La grotte de Font-de-Gaume


Mes lectures sont très orientées vers l'art rupestre décidément, ces temps-ci. Puisque j'allais visiter la grotte de Font-de-Gaume, aux Eyzies-de-Tayac, j'ai ressorti le livre de Jean-Jacques Cleyet-Merle publié il y a un an aux Editions du Patrimoine. Il est évidemment en vente dans toutes les bonnes librairies de préhistoire, à commencer par celles des Eyzies, au prix très modique de 12€.

On y trouve exactement ce que l'on peut attendre dans une plaquette que l'on achète en souvenir. Y compris de très belles photographies de représentations que l'on ne voit pas pendant la visite de la grotte. La mise en contexte est simple et accessible aux non spécialistes (j'aurais bien aimé quand même qu'il nous explique ce qu'est le « passage du Rubicon » dans cette grotte : un zone plus étroite, et alors?).
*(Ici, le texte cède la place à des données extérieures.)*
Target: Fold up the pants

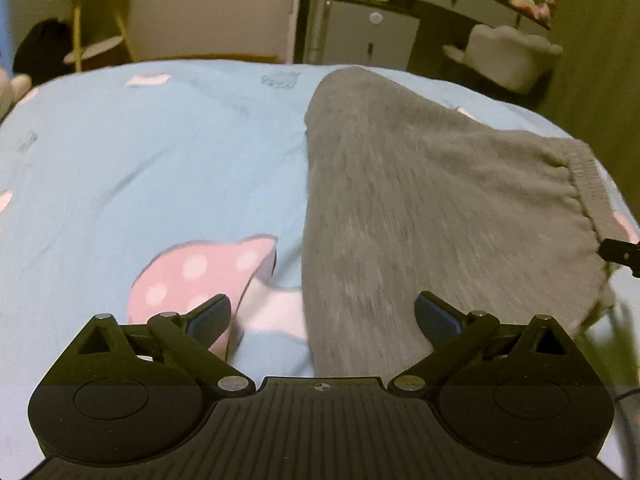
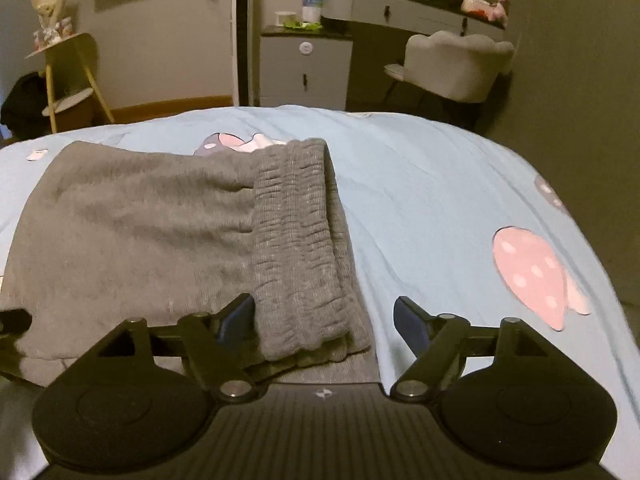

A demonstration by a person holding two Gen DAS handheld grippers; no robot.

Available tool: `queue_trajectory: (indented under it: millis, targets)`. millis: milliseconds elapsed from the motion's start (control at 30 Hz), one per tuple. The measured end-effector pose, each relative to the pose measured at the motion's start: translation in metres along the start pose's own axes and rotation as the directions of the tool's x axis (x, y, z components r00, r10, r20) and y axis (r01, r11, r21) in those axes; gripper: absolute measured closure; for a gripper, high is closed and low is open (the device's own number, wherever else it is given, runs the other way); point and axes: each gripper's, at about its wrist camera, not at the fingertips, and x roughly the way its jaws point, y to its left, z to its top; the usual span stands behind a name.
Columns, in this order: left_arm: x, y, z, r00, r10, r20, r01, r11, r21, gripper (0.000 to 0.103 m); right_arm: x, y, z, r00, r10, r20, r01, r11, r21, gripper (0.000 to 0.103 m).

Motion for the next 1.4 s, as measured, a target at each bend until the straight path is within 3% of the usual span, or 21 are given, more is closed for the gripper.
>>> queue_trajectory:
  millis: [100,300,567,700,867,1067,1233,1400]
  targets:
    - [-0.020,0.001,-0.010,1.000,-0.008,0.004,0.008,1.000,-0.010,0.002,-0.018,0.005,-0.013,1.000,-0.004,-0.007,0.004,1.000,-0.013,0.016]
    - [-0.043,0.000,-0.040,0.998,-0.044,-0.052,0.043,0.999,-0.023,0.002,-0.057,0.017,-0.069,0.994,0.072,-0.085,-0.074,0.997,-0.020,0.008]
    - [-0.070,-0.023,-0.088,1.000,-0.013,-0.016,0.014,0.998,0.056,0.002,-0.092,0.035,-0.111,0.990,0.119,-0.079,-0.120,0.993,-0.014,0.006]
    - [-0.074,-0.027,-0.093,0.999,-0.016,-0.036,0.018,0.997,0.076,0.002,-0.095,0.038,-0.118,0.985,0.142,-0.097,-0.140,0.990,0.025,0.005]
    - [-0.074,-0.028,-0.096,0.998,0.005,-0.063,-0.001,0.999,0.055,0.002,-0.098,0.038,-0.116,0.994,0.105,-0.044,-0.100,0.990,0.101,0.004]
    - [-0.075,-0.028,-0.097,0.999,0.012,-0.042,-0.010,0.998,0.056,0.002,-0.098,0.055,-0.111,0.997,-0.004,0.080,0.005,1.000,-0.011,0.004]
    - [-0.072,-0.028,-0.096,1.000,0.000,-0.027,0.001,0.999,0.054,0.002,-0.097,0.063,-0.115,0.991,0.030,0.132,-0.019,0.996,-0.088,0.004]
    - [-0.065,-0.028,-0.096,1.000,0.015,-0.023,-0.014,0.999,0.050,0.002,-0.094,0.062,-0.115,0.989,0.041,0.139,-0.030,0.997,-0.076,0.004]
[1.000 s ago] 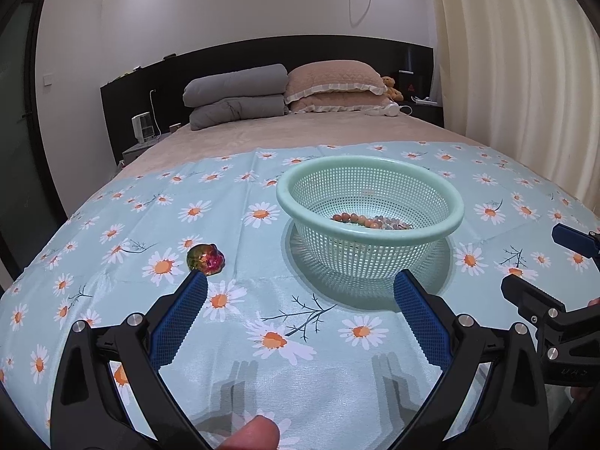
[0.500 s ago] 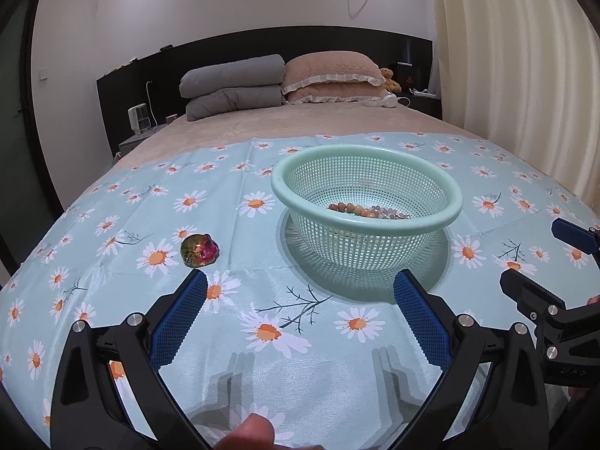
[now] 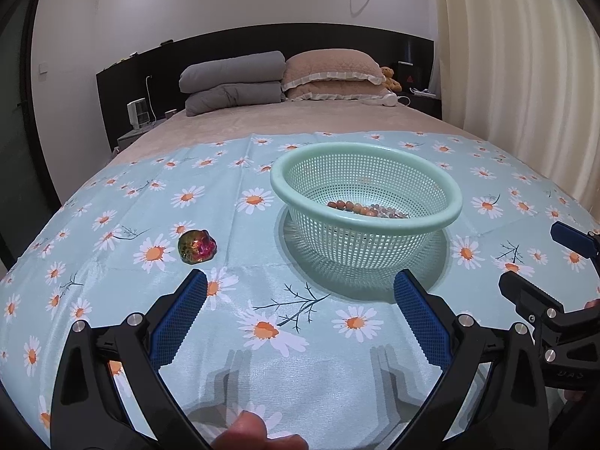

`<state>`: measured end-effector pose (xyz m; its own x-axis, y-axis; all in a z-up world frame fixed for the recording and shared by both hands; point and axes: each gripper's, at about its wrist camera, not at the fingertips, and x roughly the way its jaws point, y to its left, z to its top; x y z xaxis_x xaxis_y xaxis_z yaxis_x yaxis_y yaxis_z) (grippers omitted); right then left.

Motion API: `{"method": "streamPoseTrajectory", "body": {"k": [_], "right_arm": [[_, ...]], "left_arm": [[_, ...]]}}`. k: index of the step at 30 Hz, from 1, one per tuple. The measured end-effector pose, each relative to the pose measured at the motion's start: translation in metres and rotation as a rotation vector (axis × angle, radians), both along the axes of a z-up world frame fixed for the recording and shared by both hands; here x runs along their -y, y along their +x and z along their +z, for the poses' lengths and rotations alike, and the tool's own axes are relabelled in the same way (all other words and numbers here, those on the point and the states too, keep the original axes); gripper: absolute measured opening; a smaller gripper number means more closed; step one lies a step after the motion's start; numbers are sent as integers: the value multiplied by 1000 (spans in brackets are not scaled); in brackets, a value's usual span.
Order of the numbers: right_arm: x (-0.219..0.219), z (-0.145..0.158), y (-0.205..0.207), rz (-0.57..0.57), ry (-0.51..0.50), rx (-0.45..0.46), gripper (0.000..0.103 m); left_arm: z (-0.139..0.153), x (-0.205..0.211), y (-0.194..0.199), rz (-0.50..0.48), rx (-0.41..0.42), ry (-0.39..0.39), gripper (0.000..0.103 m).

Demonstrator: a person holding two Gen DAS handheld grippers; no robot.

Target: Organize jewelry

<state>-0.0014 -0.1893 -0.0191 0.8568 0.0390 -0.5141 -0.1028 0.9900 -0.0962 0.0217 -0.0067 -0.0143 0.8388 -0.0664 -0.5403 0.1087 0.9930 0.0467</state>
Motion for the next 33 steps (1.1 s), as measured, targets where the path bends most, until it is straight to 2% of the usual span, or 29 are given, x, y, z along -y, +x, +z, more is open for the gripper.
{"method": "streamPoseTrajectory", "body": {"k": [33], "right_arm": [[0,-3,0,4,-7,0,95]], "left_arm": [[-1,7,-3,-19,8,25,97]]}}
Il raconte la découverte, décrit dans les grandes lignes la culture magdalénienne pendant laquelle des hommes sont venus peindre et graver ici.

L'auteur reste toutefois excessivement prudent quant aux interprétations possibles de cet « art préhistorique ». Il évoque à deux ou trois reprises « l'hypothèse chamanique », selon laquelle les peintres et graveurs se contenteraient en certaines occasion de reconnaître des animaux déjà présents dans le relief de la paroi. Mais il n'explique pas clairement de quoi il s'agit (et pour cause, cette hyptohèse est quand même assez fumeuse). Et il n'évoque aucune autre hypothèse. Il remarque toutefois judicieusement que, contrairement à ce que l'on dit et écrit souvent, la différence entre le bestiaire représenté et la faune chassée n'est pas si importante que cela.

Ce livre a le grand mérite d'exister, et contentera la plupart des visiteurs, et des amateurs d'art préhistorique. Mais une équipe de préhistoriens aurait-elle les moyens de faire une nouvelle monographie sur cette grotte, fondée sur des travaux récents? J'ai le sentiment que les questions de conservation ont, ces dernières années, pris le pas sur l'étude des œuvres (et de la façon dont elles fonctionnent ensemble).